COVID-19 Mortality in the Colorado Center for Personalized Medicine Biobank

Int. J. Environ. Res. Public Health 2023, 20(3), 2368; https://doi.org/10.3390/ijerph20032368
by Amanda N. Brice 1, Lauren A. Vanderlinden 1, Katie M. Marker 2,3, David Mayer 3,4, Meng Lin 3,4, Nicholas Rafaels 4, Jonathan A. Shortt 3,4, Alex Romero 3, Jan T. Lowery 1,4, Christopher R. Gignoux 2,3,4 and Randi K. Johnson 1,3,4,*
Reviewer 1: Anonymous
Reviewer 2:
Reviewer 3:
Int. J. Environ. Res. Public Health 2023, 20(3), 2368; https://doi.org/10.3390/ijerph20032368
Submission received: 30 December 2022 / Revised: 26 January 2023 / Accepted: 27 January 2023 / Published: 29 January 2023

Round 1

Reviewer 1 Report

The high number of data points, well-defined selection of participants, and well-described data integration approach improve the quality of the manuscript. The findings are helpful to supplement our understanding of the relationship between pre-cardiovascular diseases, respiratory diseases, and diabetes.

 

Line 62: "A meta-analysis performed in April 2020 concluded that underlying diabetes was significantly associated with a two-fold increase in COVID-19 mortality [8]" Authors of reference [8], mention that "We searched PubMed for case-control studies in English, published between Jan 1 and Apr 22, 2020"; suggesting that the literature search step of the meta-analysis in reference [8] was not performed in April, rather, it included studies published between January and April 2022. There are more recent meta-analyses focussing on the association between Diabetes and COVID-19 fatal outcomes (https://onlinelibrary.wiley.com/doi/10.1002/edm2.338 ; https://pubmed.ncbi.nlm.nih.gov/34697120/, etc. 

 

Line 167:  "The covariates included as possible confounders included age, sex, healthcare utilization (HCU), and race/ethnicity." : The sentence makes sense, however for more clarity, please avoid repetition of the word "included".

 

section "2.5 Statistical analyses": Authors described how the case fatality rates were computed and how the logistic regression was performed. In line 150, the authors describe a statistical test used to test the significance of blood group SNP. However, the authors do not describe the statistical test for average age comparison shown in the third line of Table 1.

 

Table 1: Authors show the distribution of participants' blood types associated with COVID-19 death cases while representing the low number of cases by "<10". Despite the low number of the observed case,  it would be preferable to display the exact number of patients with blood type AB or B for reproducibility purposes. For instance, I was unable to verify fisher's exact test results, because the number of cases with blood type AB and B was missing.

Author Response

Point 1: English very difficult to understand/incomprehensible.

Response 1: The manuscript was reviewed, edited, and approved by the co-authors, all of whom are native English speakers.

 

Point 2: The high number of data points, well-defined selection of participants, and well-described data integration approach improve the quality of the manuscript. The findings are helpful to supplement our understanding of the relationship between pre-cardiovascular diseases, respiratory diseases, and diabetes.

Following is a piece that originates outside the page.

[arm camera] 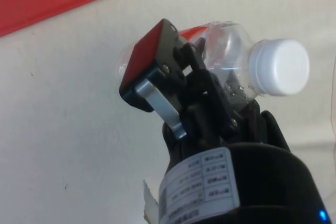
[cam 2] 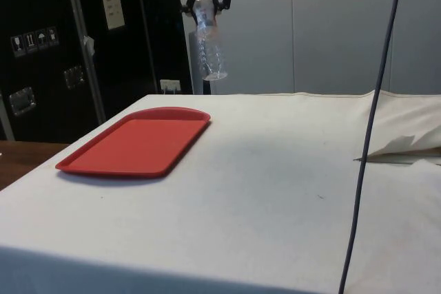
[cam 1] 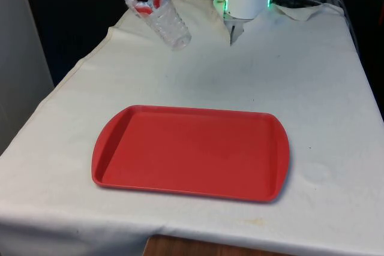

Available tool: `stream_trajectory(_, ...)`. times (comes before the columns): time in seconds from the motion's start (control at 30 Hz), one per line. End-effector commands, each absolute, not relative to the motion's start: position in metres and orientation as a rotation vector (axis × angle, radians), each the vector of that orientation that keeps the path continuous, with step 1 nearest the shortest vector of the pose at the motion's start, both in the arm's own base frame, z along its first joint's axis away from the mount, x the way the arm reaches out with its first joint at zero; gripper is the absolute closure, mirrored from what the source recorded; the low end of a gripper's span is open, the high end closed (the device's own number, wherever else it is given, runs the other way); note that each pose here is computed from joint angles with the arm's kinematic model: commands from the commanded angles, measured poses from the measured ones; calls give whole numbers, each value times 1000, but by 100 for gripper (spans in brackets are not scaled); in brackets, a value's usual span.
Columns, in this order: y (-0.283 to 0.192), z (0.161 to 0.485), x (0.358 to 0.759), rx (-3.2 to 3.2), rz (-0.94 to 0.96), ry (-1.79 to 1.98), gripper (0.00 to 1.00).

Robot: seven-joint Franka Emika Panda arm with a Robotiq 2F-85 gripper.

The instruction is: Place the bottle upright on the tray.

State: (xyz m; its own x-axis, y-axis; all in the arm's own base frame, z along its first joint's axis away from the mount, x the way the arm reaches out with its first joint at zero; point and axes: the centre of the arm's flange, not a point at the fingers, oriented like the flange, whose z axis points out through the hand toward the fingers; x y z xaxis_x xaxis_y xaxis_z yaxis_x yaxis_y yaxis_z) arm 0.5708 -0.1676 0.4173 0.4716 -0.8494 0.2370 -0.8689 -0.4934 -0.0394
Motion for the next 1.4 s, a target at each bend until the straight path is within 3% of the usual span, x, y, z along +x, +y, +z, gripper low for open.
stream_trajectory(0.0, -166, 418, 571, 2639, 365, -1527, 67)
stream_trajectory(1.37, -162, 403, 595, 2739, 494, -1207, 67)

Response 2: Thank you for recognizing our work’s importance in understanding the relationships between pre-existing diseases and COVID-19 mortality.

 

Point 3: Line 62: "A meta-analysis performed in April 2020 concluded that underlying diabetes was significantly associated with a two-fold increase in COVID-19 mortality [8]" Authors of reference [8], mention that "We searched PubMed for case-control studies in English, published between Jan 1 and Apr 22, 2020"; suggesting that the literature search step of the meta-analysis in reference [8] was not performed in April, rather, it included studies published between January and April 2022. There are more recent meta-analyses focussing on the association between Diabetes and COVID-19 fatal outcomes (https://onlinelibrary.wiley.com/doi/10.1002/edm2.338 ; https://pubmed.ncbi.nlm.nih.gov/34697120/, etc.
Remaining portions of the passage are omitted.